Copy out all lines of the material below in which "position" occurs.

_ _ _ _ _ _ _

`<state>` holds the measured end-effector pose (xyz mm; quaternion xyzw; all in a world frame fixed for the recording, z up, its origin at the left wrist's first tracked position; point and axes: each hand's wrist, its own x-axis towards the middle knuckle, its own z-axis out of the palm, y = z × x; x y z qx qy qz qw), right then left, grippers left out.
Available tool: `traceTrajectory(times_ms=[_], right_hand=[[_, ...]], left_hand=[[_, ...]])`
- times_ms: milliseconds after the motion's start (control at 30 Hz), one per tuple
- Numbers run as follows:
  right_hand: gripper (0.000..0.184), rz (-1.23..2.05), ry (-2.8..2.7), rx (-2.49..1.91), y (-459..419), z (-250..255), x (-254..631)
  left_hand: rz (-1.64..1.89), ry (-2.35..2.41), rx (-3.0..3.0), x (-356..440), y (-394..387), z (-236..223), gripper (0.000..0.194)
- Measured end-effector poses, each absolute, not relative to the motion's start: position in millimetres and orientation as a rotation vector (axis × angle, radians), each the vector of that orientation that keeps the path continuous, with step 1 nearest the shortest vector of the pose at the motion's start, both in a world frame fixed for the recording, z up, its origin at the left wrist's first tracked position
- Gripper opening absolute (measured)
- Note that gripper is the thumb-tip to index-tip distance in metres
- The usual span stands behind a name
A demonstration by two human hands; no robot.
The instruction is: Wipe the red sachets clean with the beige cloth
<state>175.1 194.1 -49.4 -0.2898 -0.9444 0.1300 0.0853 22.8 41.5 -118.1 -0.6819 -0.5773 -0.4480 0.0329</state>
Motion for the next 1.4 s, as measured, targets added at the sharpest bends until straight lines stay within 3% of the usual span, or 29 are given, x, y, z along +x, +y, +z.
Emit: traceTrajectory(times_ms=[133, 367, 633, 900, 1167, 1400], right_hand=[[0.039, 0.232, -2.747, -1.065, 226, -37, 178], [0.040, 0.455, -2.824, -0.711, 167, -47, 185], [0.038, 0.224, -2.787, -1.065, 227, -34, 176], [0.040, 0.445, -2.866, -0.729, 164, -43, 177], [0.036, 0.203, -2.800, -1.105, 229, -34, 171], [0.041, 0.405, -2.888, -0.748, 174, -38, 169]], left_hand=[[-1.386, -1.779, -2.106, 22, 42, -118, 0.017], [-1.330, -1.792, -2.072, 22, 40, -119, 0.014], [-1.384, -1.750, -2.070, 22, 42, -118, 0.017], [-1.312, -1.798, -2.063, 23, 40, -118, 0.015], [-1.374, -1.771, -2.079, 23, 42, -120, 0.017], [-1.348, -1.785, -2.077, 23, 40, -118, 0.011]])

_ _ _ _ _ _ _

TASK RESULT -
`<state>` holds the measured end-effector pose (xyz mm; quaternion xyzw; all in a world frame fixed for the recording, z up, its origin at the left wrist's first tracked position; point and axes: each hand's wrist, its own x-axis towards the middle knuckle, its own z-axis out of the palm, y = z × x; x y z qx qy qz qw), right then left, grippers left out.
- Measured end-effector poses, each absolute, not relative to the motion's start: position in millimetres and orientation as a rotation vector (axis × angle, radians), each the vector of that orientation that keeps the path continuous, with step 1 nearest the shortest vector of the pose at the motion's start, both in a world frame fixed for the recording, z up, its origin at the left wrist's first tracked position

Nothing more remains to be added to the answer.